**About this exercise:**
Please restate the lines shown below exactly, every one of them.

%%

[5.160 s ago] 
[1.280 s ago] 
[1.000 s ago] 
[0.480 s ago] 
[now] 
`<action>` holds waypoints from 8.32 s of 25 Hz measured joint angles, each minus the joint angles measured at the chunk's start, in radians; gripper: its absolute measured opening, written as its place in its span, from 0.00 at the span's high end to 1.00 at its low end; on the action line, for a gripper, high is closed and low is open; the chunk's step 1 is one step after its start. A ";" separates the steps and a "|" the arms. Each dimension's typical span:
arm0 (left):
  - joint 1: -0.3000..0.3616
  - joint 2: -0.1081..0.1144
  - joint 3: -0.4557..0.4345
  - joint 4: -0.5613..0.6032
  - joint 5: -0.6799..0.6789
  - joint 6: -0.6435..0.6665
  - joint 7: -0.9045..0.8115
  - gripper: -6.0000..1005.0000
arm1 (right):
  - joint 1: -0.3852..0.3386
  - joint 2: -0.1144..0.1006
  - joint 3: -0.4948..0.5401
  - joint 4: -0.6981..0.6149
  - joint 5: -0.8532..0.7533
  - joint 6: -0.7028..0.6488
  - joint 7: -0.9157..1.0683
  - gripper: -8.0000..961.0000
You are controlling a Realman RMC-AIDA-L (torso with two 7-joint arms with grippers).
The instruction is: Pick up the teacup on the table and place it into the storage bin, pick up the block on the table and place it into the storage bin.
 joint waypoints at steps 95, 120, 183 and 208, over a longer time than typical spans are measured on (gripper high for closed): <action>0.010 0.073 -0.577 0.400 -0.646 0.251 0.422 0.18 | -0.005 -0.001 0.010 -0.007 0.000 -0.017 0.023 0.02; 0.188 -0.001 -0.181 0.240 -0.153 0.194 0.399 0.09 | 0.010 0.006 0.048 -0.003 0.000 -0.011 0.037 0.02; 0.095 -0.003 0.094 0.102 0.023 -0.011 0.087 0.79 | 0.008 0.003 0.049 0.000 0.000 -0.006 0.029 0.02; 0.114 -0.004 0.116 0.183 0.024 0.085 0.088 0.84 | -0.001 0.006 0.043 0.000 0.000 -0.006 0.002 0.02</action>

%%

**Answer space:**
[5.160 s ago] 
[1.280 s ago] 
[1.000 s ago] 
[0.480 s ago] 
[now] 
`<action>` holds waypoints from 8.32 s of 25 Hz measured joint angles, each minus the joint angles measured at the chunk's start, in radians; gripper: its absolute measured opening, written as its place in its span, from 0.00 at the span's high end to 1.00 at its low end; on the action line, for a gripper, high is closed and low is open; the chunk's step 1 is one step after its start. A ";" separates the steps and a "|" the arms. Each dimension's typical span:
arm0 (left):
  - joint 1: -0.3000..0.3616
  - joint 2: -0.1081..0.1144
  - joint 3: -0.4557..0.4345
  - joint 4: -0.5613..0.6032
  - joint 5: -0.6799..0.6789
  - joint 6: -0.6435..0.6665
  - joint 7: -0.9045..0.8115
  - gripper: -6.0000..1005.0000
arm1 (right):
  - joint 1: -0.3852..0.3386
  - joint 2: -0.1144..0.1006
  - joint 3: -0.4948..0.5401
  - joint 4: -0.6981..0.6149
  - joint 5: -0.8532..0.7533
  - joint 6: -0.7028..0.6488
  - joint 7: -0.9157..1.0683
  - gripper: -8.0000..961.0000
You are controlling a Realman RMC-AIDA-L (torso with two 7-joint arms with grippers).
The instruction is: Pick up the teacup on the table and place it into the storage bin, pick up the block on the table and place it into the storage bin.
 joint waypoints at steps 95, 120, 183 and 208, over a longer time than typical spans are measured on (gripper high for closed): <action>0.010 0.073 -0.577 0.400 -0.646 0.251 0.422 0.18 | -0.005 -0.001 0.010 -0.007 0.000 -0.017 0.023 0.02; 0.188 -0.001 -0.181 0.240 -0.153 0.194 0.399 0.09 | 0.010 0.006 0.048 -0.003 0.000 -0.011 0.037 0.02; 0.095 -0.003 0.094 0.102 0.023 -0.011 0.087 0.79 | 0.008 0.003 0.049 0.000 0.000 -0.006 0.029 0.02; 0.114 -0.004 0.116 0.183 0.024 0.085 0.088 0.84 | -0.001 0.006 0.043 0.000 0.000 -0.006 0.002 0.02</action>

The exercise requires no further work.